On the morning of the momentous November 3 Presidential Election Day, I began my day on my hometown radio station, WTBF in Troy, which has been my tradition for election days for over 30 years. As the polls began to open around 7 a.m., we began getting calls that the people were lined up for almost a mile outside of the two most populous voting locations in Pike County. Then, I started getting texts that a good many of the Republican boxes in major North Alabama cities had people waiting in line for two to three hours in voting precincts in Jasper, Hamilton, Cullman and Huntsville. Folks in Talladega were showing up in droves driven by a local amendment. When I voted around 10 a.m., the voting officials informed me that more people had already voted in record-breaking numbers.

About that time, I was receiving texts from other South Alabama locales like Daphne and Fairhope in Baldwin County and Enterprise and Ozark in the Wiregrass that records were going out the window. In Dothan, where I had spoken the day before, people were calling to tell me that records were being shattered at the Westgate polling place, which is one of the largest Republican boxes in the state. When I went on the popular Mobile talk radio Jeff Poor Show at 10:30 a.m., Jeff said reports were coming in of an unbelievable turnout.

During the noon hour, I traversed to Montgomery for Talk Radio and interviews with my Capitol City television home, the Alabama News Network CBS 8 and ABC 32. I saw the same thing happening. At St. James Methodist Church where most of Wynlakes votes there were two-hour long lines. At Woodland Methodist in Pike Road it was two to three, and at most of the Republican boxes in Elmore County, especially Millbrook and Wetumpka, there were three hour waits.

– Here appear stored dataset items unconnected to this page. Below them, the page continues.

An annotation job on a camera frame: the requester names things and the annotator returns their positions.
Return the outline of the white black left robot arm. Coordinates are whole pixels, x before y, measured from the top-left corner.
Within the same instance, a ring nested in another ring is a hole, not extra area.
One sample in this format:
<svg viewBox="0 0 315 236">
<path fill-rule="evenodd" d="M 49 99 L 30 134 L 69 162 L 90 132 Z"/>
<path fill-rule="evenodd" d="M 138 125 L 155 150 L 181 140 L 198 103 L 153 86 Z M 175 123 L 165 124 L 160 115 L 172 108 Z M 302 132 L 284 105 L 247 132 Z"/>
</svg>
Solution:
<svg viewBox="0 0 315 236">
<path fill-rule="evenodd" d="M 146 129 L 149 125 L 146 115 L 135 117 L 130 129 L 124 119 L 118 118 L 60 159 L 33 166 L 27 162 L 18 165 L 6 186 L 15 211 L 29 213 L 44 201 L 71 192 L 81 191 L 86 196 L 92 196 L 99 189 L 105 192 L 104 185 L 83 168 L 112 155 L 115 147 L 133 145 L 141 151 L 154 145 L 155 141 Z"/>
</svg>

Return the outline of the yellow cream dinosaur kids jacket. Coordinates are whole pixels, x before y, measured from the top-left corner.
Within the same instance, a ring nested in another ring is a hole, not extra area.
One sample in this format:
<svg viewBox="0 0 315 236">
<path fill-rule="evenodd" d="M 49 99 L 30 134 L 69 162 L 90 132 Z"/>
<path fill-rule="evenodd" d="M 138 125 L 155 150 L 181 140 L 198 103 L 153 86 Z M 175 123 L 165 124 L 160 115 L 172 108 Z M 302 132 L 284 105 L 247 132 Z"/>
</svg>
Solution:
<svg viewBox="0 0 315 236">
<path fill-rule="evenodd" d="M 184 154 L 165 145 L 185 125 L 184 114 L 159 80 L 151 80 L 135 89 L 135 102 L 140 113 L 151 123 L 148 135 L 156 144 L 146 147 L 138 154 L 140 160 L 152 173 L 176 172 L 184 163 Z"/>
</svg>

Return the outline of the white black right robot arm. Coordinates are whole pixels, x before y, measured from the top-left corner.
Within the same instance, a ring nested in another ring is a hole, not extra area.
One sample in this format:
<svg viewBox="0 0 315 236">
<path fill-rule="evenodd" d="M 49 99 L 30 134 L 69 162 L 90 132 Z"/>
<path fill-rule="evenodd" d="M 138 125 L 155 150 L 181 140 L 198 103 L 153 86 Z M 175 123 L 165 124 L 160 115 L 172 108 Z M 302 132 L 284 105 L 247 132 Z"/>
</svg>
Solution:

As I headed on to Birmingham for my election night TV appearance the scene in Shelby and Jefferson Counties was more of the same, if not more pronounced. My daughter, who votes at Vestavia Hills United Methodist Church said the line had been out the door and around the church all day with no parking. The two major voting locations of Hoover, the Finlay Center and Hoover Met, had lines that reached almost a mile.

Around 6:00 p.m., while discussing the unprecedented turnout with Secretary of State John Merrill, who had joined me on CBS 42, we saw an unbelievable line out the street at the prestigious Church of the Highlands voting location in Tuscaloosa. The coup de gras was at around 9:30 p.m. a good two-and-a-half-hours after the polls had closed, our TV cameras showed a picture of Trussville City Hall where voters were still waiting in line to cast their ballot even though Trump and Tuberville had already been declared the winners by the Associated Press.